▶ Work required
The result should be an exact copy of only the lines from the one with "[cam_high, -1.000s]" through the last line of the data below, with pictures omitted.

==========

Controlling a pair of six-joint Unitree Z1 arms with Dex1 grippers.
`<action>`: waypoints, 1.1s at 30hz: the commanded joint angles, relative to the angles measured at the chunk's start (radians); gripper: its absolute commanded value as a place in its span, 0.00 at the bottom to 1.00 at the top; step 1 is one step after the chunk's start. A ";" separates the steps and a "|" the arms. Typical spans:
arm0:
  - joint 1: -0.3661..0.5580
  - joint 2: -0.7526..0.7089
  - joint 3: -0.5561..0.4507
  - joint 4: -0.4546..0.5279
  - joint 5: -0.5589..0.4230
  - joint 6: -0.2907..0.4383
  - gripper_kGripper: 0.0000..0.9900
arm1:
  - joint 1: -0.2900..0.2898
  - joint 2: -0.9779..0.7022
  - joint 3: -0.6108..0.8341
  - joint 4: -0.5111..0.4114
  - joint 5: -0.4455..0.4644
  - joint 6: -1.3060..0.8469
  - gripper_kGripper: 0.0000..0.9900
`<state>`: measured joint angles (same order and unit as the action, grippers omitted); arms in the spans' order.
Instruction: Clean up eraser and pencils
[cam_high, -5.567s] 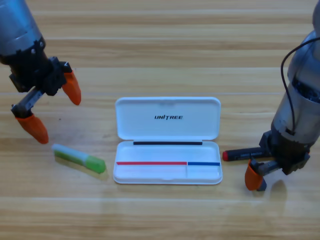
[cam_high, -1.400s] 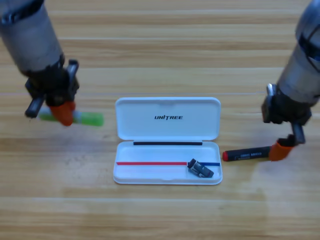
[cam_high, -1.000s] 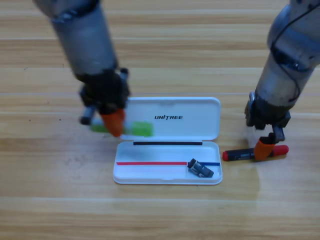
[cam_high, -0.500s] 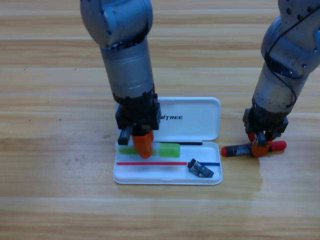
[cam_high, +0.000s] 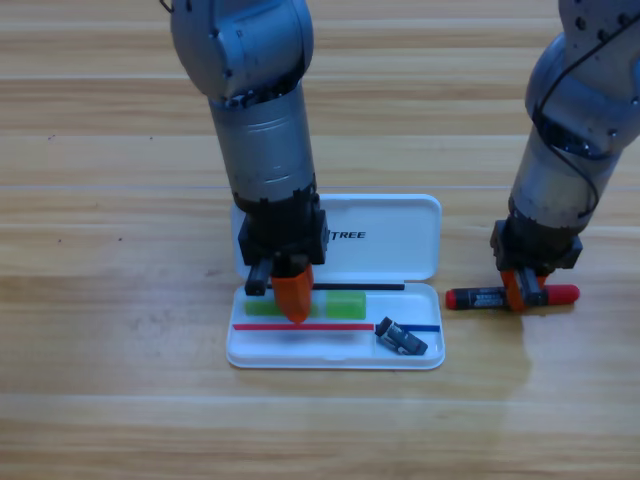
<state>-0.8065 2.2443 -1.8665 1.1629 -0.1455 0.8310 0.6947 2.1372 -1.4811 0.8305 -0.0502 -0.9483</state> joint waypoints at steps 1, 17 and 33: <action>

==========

▶ Completed task
[cam_high, -1.000s] 
[cam_high, -0.500s] 
[cam_high, +0.000s] 
<state>-0.8065 2.2443 -1.8665 1.1629 -0.1455 0.8310 0.6947 2.1372 -1.4811 0.8305 -0.0502 -0.9483</state> joint waypoints at steps 1, 17 and 33: <action>

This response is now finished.